Copy out each line below exactly as written.

- Exercise input -
====

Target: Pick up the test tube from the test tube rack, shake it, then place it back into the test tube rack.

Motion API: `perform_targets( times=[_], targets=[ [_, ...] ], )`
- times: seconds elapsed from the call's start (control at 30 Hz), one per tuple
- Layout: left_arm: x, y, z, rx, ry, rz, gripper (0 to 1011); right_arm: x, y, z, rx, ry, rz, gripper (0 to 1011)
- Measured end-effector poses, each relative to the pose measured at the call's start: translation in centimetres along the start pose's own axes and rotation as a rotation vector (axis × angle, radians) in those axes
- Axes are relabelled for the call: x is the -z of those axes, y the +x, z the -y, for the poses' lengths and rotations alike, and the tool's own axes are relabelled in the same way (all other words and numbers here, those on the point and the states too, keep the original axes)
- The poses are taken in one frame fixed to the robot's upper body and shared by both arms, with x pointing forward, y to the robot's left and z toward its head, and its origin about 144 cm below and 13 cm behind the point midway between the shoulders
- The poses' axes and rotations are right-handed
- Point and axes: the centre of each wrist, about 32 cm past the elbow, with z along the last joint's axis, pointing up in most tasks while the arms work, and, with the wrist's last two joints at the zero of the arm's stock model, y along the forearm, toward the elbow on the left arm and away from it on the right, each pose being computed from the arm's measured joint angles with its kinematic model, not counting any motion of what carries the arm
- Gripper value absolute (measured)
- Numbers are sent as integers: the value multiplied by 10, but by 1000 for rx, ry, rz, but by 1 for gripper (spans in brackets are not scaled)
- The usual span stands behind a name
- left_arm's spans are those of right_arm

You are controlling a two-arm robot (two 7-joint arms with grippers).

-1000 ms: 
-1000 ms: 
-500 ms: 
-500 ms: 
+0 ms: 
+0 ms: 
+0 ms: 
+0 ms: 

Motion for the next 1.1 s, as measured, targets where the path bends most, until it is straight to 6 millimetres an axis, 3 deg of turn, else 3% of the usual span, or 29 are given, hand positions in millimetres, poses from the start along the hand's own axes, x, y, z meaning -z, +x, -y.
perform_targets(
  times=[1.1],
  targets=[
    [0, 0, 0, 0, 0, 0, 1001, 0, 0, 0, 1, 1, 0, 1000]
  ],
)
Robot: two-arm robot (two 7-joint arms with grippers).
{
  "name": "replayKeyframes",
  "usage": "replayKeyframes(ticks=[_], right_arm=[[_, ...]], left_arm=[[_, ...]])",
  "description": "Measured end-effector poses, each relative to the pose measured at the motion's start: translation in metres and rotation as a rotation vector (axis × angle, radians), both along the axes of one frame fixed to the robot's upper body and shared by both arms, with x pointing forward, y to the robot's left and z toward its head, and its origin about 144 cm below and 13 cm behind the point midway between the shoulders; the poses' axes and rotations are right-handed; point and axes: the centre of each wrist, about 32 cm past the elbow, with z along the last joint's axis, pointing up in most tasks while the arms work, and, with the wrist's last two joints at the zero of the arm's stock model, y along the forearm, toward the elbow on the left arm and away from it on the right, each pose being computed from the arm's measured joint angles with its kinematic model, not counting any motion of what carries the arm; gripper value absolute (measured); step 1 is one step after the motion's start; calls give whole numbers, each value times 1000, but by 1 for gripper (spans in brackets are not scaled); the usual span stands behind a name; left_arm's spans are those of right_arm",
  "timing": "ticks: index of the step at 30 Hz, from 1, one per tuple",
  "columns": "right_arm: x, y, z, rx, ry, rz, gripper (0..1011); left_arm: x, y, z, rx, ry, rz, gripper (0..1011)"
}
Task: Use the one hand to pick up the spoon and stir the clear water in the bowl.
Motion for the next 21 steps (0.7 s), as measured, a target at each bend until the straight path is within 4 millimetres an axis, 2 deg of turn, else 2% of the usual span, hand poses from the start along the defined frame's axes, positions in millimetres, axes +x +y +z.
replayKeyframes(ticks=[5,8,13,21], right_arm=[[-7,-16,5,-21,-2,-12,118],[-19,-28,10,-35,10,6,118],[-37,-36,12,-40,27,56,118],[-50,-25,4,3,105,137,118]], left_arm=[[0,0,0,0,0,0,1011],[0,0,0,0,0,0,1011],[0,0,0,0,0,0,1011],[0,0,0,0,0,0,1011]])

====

- Answer to the exercise -
Target: Pick up the test tube from the test tube rack, shake it, then place it back into the test tube rack.

Motion API: `perform_targets( times=[_], targets=[ [_, ...] ], )`
- times: seconds elapsed from the call's start (control at 30 Hz), one per tuple
- Layout: left_arm: x, y, z, rx, ry, rz, gripper (0 to 1011); right_arm: x, y, z, rx, ry, rz, gripper (0 to 1011)
- Measured end-effector poses, each relative to the pose measured at the call's start: translation in centimetres along the start pose's own axes and rotation as a rotation vector (axis × angle, radians) in those axes
- Axes are relabelled for the call: x is the -z of those axes, y the +x, z the -y, for the poses' lengths and rotations alike, and the tool's own axes are relabelled in the same way (all other words and numbers here, those on the point and the states too, keep the original axes)
- The poses are taken in one frame fixed to the robot's upper body and shared by both arms, with x pointing forward, y to the robot's left and z toward its head, and its origin about 144 cm below and 13 cm behind the point midway between the shoulders
- The poses' axes and rotations are right-handed
- Point and axes: the centre of each wrist, about 32 cm past the elbow, with z along the last joint's axis, pointing up in most tasks while the arms work, and, with the wrist's last two joints at the zero of the arm's stock model, y along the forearm, toward the elbow on the left arm and away from it on the right, each pose being computed from the arm's measured joint angles with its kinematic model, not counting any motion of what carries the arm
- Gripper value absolute (measured)
- Numbers are sent as integers: the value multiplied by 10, but by 1000 for rx, ry, rz, but by 1 for gripper (spans in brackets are not scaled)
- The usual span stands behind a name
- left_arm's spans are those of right_arm

You are controlling a two-arm robot (two 7-joint arms with grippers).

-1000 ms: 
-1000 ms: 
-500 ms: 
-500 ms: 
+0 ms: 
+0 ms: 
+0 ms: 
+0 ms: 

Motion for the next 1.1 s, as measured, targets where the path bends most, until it is straight to 6 millimetres an axis, 3 deg of turn, else 3% of the usual span, or 29 are given, hand positions in millimetres, poses from the start along the hand's own axes, x, y, z meaning -z, +x, -y.
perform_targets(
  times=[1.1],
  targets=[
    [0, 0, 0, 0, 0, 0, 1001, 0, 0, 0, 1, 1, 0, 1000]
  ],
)
Robot: two-arm robot (two 7-joint arms with grippers).
{
  "name": "replayKeyframes",
  "usage": "replayKeyframes(ticks=[_], right_arm=[[_, ...]], left_arm=[[_, ...]])",
  "description": "Measured end-effector poses, each relative to the pose measured at the motion's start: translation in metres and rotation as a rotation vector (axis × angle, radians), both along the axes of one frame fixed to the robot's upper body and shared by both arms, with x pointing forward, y to the robot's left and z toward its head, and its origin about 144 cm below and 13 cm behind the point midway between the shoulders; the poses' axes and rotations are right-handed; point and axes: the centre of each wrist, about 32 cm past the elbow, with z along the last joint's axis, pointing up in most tasks while the arms work, and, with the wrist's last two joints at the zero of the arm's stock model, y along the forearm, toward the elbow on the left arm and away from it on the right, each pose being computed from the arm's measured joint angles with its kinematic model, not counting any motion of what carries the arm; gripper value absolute (measured); step 1 is one step after the motion's start; calls give whole numbers, each value times 1000, but by 1 for gripper (spans in brackets are not scaled); the usual span stands behind a name; left_arm's spans are those of right_arm",
  "timing": "ticks: index of the step at 30 Hz, from 1, one per tuple",
  "columns": "right_arm: x, y, z, rx, ry, rz, gripper (0..1011); left_arm: x, y, z, rx, ry, rz, gripper (0..1011)"
}
Task: Use the one hand to pick up the spoon and stir the clear water in the bowl.
Motion for the next 21 steps (0.7 s), as measured, a target at each bend until the straight path is within 4 millimetres an axis, 2 deg of turn, else 2% of the usual span, hand poses from the start along the defined frame's axes, positions in millimetres, axes +x +y +z.
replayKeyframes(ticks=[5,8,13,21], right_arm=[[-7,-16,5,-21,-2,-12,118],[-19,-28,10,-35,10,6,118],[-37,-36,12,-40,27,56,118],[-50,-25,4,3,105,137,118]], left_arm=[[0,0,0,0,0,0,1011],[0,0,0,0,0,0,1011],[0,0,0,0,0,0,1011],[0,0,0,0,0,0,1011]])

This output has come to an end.